The percentage of completion method is a method used in accounting to report revenues and expenses based on how much work has been completed for a project. This is usually used for long-term contracts where payment is assured and completion can be estimated with relative accuracy. For example, if a company is contracted to build a house, using the percentage of completion method, they would recognize income at various stages of the project, with the amount being proportional to the estimated total cost of the project.
Under this method, revenue is recognized based on the percentage of the project that has been completed. If a project is projected to cost $100,000 and 25 percent of the project has been completed, the company would recognize $25,000 in revenue. Expenses are also recognized at each stage of the project based on the estimated cost of the total project.
In addition to being used in accounting, the percentage of completion method is often a measure used to determine the profitability of a project. By comparing the estimated costs to the recognized revenue at each stage of the project, companies can easily determine whether the project is worth continuing or if modifications need to be made.
Unfortunately, the percentage of completion method has been misused by some companies for their own benefit. This abuse usually occurs when companies give overly-optimistic estimates of completion and illegally accelerate revenue. In these cases, a company may recognize a large amount of revenue before all of the work has been done, falsely inflating their bottom line and creating an inaccurate portrait of their financial situation.
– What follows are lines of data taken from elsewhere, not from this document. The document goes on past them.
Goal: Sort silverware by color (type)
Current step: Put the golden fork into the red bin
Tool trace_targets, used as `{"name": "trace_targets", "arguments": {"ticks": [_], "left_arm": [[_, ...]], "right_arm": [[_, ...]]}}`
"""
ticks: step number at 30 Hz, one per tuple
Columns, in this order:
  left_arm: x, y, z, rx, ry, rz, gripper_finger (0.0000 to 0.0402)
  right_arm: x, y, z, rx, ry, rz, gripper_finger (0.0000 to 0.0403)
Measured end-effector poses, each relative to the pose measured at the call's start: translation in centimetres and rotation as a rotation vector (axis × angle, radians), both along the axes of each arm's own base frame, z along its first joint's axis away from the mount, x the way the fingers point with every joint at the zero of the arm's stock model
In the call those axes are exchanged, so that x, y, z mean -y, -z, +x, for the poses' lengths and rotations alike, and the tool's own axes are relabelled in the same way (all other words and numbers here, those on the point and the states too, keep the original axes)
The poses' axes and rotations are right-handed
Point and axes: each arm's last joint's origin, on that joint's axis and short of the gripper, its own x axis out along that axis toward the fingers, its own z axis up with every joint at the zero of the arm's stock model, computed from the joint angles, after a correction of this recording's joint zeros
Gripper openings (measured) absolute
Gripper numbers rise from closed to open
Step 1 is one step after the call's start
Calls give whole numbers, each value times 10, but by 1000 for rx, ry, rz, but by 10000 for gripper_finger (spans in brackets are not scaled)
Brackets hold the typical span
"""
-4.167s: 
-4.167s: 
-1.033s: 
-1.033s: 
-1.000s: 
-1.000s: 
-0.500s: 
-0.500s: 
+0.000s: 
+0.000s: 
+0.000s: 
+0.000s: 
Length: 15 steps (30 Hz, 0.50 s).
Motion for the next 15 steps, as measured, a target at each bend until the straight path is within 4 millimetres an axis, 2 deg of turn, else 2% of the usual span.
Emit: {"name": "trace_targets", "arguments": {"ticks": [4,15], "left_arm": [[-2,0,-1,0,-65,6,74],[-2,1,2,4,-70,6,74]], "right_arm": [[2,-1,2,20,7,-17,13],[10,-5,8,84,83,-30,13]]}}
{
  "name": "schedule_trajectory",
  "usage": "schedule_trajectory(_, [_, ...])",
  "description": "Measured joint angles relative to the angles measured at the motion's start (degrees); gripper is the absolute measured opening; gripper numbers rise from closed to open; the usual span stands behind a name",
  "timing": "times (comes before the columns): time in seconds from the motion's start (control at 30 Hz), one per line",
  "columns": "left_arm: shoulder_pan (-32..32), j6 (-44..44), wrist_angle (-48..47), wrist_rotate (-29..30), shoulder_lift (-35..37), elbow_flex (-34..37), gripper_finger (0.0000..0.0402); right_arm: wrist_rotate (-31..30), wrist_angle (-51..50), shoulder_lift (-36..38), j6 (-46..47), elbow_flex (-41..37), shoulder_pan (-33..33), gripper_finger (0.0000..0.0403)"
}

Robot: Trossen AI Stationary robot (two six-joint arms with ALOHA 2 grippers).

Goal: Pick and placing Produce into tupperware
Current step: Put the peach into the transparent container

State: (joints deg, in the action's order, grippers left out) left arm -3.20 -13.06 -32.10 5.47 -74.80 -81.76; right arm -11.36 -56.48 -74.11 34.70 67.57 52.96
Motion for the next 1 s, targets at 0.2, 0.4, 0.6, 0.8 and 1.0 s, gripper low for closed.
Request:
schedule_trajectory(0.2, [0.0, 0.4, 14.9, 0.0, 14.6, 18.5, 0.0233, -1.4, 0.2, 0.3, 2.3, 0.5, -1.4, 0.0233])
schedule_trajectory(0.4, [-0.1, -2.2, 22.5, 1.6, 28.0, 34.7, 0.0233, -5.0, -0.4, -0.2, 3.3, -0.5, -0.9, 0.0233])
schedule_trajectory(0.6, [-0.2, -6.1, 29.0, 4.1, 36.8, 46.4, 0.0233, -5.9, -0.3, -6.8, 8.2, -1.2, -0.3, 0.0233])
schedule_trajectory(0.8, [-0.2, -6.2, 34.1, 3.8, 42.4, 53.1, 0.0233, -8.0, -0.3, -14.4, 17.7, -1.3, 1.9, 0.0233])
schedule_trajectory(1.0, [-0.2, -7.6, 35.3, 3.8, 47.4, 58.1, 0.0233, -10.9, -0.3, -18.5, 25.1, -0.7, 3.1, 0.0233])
The percentage of completion method can be an effective tool for both accounting and measuring profitability of projects when used honestly. However, companies must be careful to ensure that the method is used accurately and in accordance with ethical standards. If the percentage of completion method is not used correctly, it can create a misleading estimation and portray an inaccurate financial situation.
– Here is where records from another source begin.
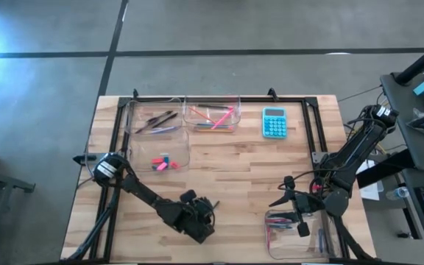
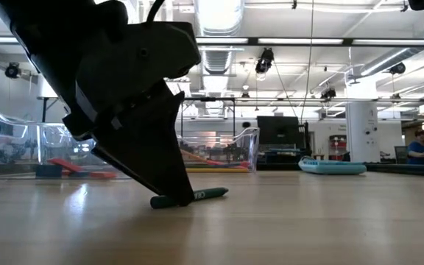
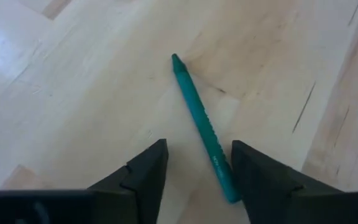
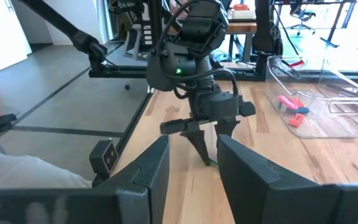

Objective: Sort crayons/erasers/pens/pencils in bins
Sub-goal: Put the dark green crayon into the bottom left transparent bin

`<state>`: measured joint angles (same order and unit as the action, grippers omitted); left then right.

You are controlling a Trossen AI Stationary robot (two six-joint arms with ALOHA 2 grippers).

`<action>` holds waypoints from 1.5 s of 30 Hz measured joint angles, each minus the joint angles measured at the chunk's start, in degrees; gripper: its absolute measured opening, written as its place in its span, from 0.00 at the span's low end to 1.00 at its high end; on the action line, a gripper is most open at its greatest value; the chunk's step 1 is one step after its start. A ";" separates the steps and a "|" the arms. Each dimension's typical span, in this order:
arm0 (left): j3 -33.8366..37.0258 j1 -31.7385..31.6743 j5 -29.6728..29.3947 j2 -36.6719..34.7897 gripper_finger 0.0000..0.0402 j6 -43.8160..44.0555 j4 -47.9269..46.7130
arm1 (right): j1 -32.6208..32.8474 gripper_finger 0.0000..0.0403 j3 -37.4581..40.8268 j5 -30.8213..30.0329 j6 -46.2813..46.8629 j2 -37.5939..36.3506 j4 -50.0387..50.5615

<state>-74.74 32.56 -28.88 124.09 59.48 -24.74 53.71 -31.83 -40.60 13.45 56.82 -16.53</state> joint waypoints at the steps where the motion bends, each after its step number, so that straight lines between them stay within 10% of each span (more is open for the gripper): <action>1: 0.00 -0.02 0.00 0.00 0.39 -0.01 -0.13 | 0.00 0.31 0.00 0.00 0.00 0.00 0.00; 12: 0.10 -0.09 -0.30 -0.18 0.02 -0.93 -0.10 | -0.01 0.31 0.00 0.00 0.01 0.00 0.00; 32: 0.74 -0.50 -12.03 -13.11 0.00 -13.46 0.24 | -0.56 0.31 0.07 -4.57 -0.57 0.79 -0.47; 45: 3.05 -0.78 -10.04 -15.73 0.00 -34.14 32.11 | -9.28 0.35 0.07 6.41 1.57 7.51 -4.80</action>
<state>-71.69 31.77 -38.92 108.37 25.34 7.37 44.43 -31.77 -34.19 15.03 64.33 -21.34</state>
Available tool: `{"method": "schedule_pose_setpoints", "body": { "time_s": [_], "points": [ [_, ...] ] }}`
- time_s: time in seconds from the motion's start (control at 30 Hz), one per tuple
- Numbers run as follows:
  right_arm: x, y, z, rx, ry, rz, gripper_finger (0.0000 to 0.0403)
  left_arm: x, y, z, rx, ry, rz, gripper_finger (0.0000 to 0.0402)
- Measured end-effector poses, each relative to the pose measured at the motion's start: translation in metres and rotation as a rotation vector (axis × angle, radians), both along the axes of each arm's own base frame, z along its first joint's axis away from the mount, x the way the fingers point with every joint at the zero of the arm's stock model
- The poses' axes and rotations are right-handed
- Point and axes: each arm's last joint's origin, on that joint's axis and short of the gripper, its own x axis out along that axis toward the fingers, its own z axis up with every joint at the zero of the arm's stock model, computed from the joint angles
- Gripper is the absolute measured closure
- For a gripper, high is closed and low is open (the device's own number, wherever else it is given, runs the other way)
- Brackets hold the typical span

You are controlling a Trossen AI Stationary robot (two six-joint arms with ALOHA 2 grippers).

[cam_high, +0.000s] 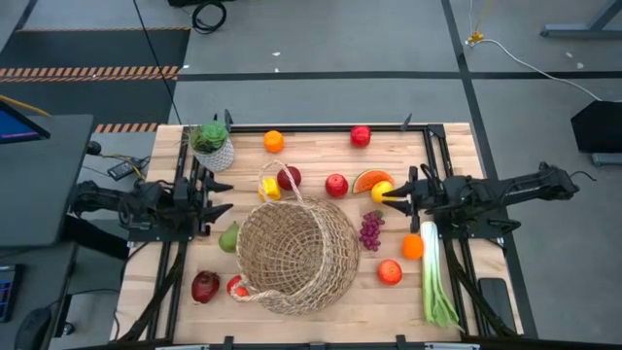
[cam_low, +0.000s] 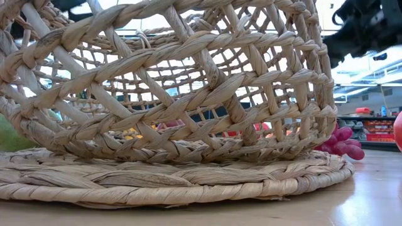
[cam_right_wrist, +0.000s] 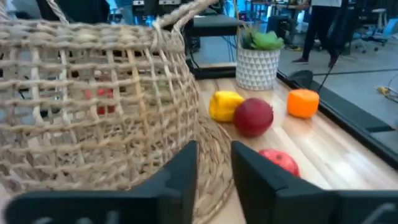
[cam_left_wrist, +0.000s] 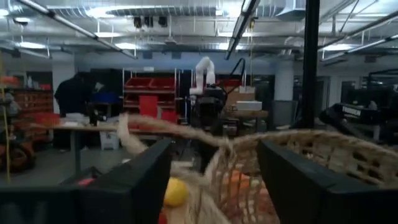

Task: Build produce basket
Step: Put the grapes into the basket

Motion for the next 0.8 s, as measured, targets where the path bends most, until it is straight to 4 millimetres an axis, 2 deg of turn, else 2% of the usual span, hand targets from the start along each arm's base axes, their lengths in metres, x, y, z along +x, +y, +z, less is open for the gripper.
{"method": "schedule_pose_setpoints", "body": {
  "time_s": [0.17,0.3,0.43,0.63,0.8],
  "points": [
    [0.006,0.001,0.022,-0.04,0.114,-0.001,0.0215,0.017,-0.003,0.024,0.047,0.093,0.024,0.0145],
    [0.013,0.002,0.027,-0.039,0.294,0.001,0.0172,0.04,-0.006,0.041,0.069,0.242,0.065,0.0154],
    [0.019,0.008,0.012,-0.001,0.538,0.001,0.0149,0.065,-0.01,0.052,0.089,0.345,0.077,0.0154],
    [0.038,0.029,-0.013,-0.071,0.707,0.087,0.0144,0.091,-0.016,0.06,0.11,0.406,0.07,0.0151],
    [0.05,0.04,-0.035,-0.149,0.835,0.046,0.0146,0.103,-0.018,0.066,0.111,0.414,0.071,0.0159]
  ]
}}
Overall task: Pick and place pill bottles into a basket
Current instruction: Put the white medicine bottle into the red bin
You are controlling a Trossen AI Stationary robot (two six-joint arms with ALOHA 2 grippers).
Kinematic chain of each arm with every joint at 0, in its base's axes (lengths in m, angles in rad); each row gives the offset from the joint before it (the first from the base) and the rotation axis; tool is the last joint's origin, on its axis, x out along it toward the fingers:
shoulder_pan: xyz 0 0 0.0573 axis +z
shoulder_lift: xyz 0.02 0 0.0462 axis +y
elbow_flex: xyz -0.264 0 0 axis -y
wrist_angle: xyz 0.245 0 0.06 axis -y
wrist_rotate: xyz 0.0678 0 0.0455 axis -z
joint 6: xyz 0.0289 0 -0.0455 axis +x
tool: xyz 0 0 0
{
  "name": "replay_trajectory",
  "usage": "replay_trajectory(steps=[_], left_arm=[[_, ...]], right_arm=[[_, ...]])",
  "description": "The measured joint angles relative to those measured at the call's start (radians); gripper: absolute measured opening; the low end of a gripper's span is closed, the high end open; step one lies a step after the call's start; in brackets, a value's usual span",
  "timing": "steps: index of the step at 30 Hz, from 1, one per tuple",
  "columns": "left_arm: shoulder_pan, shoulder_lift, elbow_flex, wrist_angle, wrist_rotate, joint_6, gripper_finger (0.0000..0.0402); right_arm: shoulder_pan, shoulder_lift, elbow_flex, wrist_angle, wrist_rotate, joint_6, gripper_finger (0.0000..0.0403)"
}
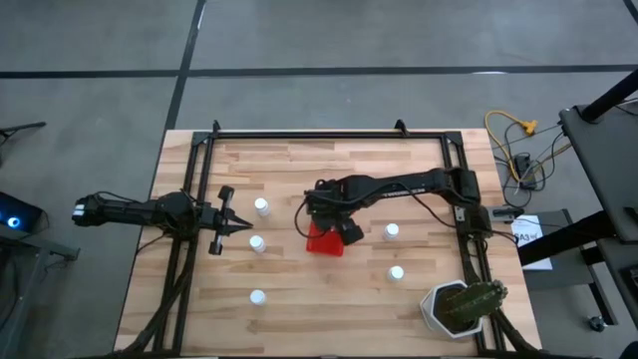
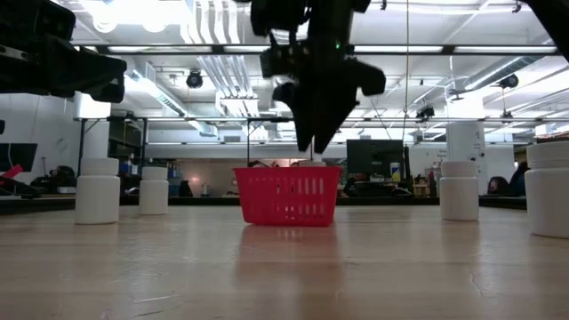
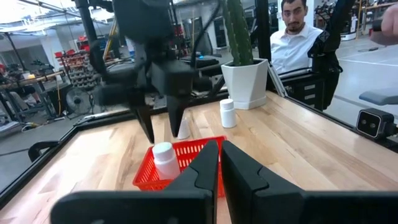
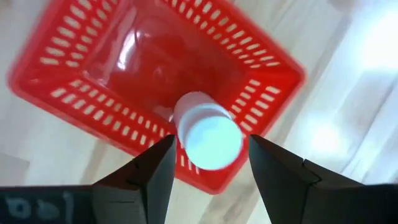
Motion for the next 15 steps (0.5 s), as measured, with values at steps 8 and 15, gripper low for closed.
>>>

Under this method, revenue is recognized based on the percentage of the project that has been completed. If a project is projected to cost $100,000 and 25 percent of the project has been completed, the company would recognize $25,000 in revenue. Expenses are also recognized at each stage of the project based on the estimated cost of the total project.
In addition to being used in accounting, the percentage of completion method is often a measure used to determine the profitability of a project. By comparing the estimated costs to the recognized revenue at each stage of the project, companies can easily determine whether the project is worth continuing or if modifications need to be made.
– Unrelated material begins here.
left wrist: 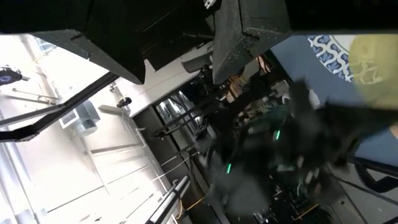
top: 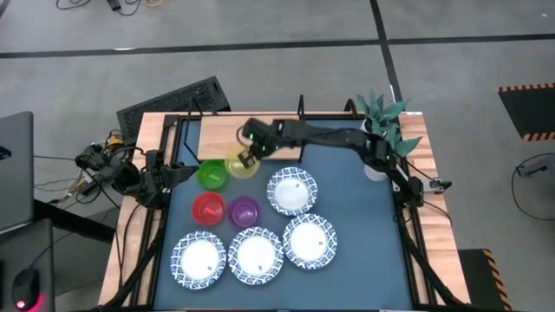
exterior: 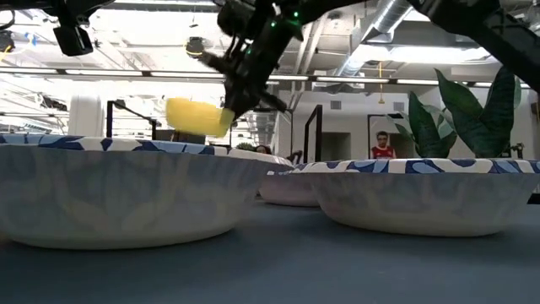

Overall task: Place and stack bowls onto a shelf
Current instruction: Put the yellow bowl on the shelf, then stack the green bowl on top of the yellow bowl on the shelf

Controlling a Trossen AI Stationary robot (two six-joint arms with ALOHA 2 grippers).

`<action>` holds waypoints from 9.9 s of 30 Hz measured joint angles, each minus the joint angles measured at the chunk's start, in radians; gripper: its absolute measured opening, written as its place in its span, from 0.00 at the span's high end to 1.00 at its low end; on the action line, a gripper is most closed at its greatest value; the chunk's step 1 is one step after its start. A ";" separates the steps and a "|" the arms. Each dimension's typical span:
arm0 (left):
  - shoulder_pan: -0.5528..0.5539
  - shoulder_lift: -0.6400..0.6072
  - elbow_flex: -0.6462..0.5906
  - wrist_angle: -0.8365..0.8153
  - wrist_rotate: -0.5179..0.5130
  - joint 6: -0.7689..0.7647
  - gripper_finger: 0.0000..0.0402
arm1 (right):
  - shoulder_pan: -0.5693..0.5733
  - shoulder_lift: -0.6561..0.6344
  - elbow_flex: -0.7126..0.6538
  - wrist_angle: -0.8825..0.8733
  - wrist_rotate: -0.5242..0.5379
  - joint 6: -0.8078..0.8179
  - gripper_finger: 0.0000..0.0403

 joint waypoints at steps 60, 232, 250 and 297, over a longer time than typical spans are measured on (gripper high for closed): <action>0.000 0.000 0.000 -0.018 -0.199 0.092 0.56 | -0.038 -0.031 0.163 -0.146 -0.077 -0.793 0.73; 1.109 0.486 0.884 -1.204 0.672 0.039 0.72 | 0.124 0.284 0.109 0.373 -0.125 -1.412 0.45; 1.109 0.486 0.884 -1.201 0.658 0.019 0.72 | 0.133 0.357 0.109 0.423 -0.130 -1.395 0.45; 1.109 0.486 0.884 -1.206 0.628 0.069 0.72 | 0.099 0.001 0.111 0.166 0.063 -1.243 0.94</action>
Unfortunately, the percentage of completion method has been misused by some companies for their own benefit. This abuse usually occurs when companies give overly-optimistic estimates of completion and illegally accelerate revenue. In these cases, a company may recognize a large amount of revenue before all of the work has been done, falsely inflating their bottom line and creating an inaccurate portrait of their financial situation.
The percentage of completion method can be an effective tool for both accounting and measuring profitability of projects when used honestly. However, companies must be careful to ensure that the method is used accurately and in accordance with ethical standards. If the percentage of completion method is not used correctly, it can create a misleading estimation and portray an inaccurate financial situation.